Jack isn't here today because it's one of his days off and he actually never ended up texting me last night. It's kind of weird how we feel like we've known each other for so long but it's only been a short amount of time. It's weird but I love it. We're comfortable with each other that we can be ourselves and that's hard to find in any type of relationship. I'm glad he's in my life but I'm jealous of him right now because I would love not to be here.

It's going to take me a while to get used to being here with the new information that we have. I don't see Gibbs as my biological father I just always seen him as a father figure. I can't turn off the switch that my whole life has been a lie and it's because of him and James. I understand that my mother is involved as well but she's not here to explain herself. That's one of the reasons why I have such a problem saying her name and why I didn't want Gibbs saying it in the first place. If she can't defend herself here, then she shouldn't be brought up. That doesn't stop me from feeling angry, but I know better than to speak on it. I know I'll hate myself for that later if I do.
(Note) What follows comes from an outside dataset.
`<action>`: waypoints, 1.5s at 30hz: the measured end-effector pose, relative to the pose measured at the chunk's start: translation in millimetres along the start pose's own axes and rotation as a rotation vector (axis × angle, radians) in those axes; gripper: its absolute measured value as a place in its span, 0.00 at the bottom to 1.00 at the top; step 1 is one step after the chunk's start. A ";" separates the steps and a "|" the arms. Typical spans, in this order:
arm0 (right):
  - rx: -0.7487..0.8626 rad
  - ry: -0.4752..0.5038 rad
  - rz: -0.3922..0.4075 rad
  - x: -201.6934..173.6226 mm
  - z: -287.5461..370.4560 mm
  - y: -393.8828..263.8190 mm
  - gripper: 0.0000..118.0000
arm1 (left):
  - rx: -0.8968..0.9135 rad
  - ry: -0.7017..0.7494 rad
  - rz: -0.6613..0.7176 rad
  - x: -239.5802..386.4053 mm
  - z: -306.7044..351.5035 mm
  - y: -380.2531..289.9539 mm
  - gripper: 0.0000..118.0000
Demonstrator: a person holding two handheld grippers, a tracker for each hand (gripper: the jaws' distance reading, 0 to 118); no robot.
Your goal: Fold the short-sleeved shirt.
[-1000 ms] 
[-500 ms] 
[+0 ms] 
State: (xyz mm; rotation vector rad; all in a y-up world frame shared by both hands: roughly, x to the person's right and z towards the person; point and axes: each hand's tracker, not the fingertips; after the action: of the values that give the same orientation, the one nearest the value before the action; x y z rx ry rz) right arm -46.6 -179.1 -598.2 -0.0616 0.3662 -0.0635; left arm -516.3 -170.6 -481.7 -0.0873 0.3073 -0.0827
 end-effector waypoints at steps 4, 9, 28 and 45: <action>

I spent the majority of my morning leaving messages for patients and hearing excuses that they're going under a tunnel. I'm not forcing them to come here and talk to me. I can't physically force them here but I'm going to have to report that I've never spoken to them and then they're going to put off doing their job longer. I've decided I'm not going to tell any patients that until the third strike. I'm deciding that the third strike is when we make an appointment and the third time is skipped out on. They will still be the ones mad at me because I'm the one that has to report it. At the end of the day they're going to see that it's on them and I'm only trying to help.

I am being a hypocrite by judging people because they have a hard time asking for help. Oh, how my life is turning around.

As I hang up the phone after leaving yet another message for a patient, I see a figure walk through my door and it's a face that I've wanted to see since I left this morning.

"Hey handsome." I greet him with a smile.

He leans down to give me a kiss. "Hey baby. I'm just on break and thought I would see how you're doing."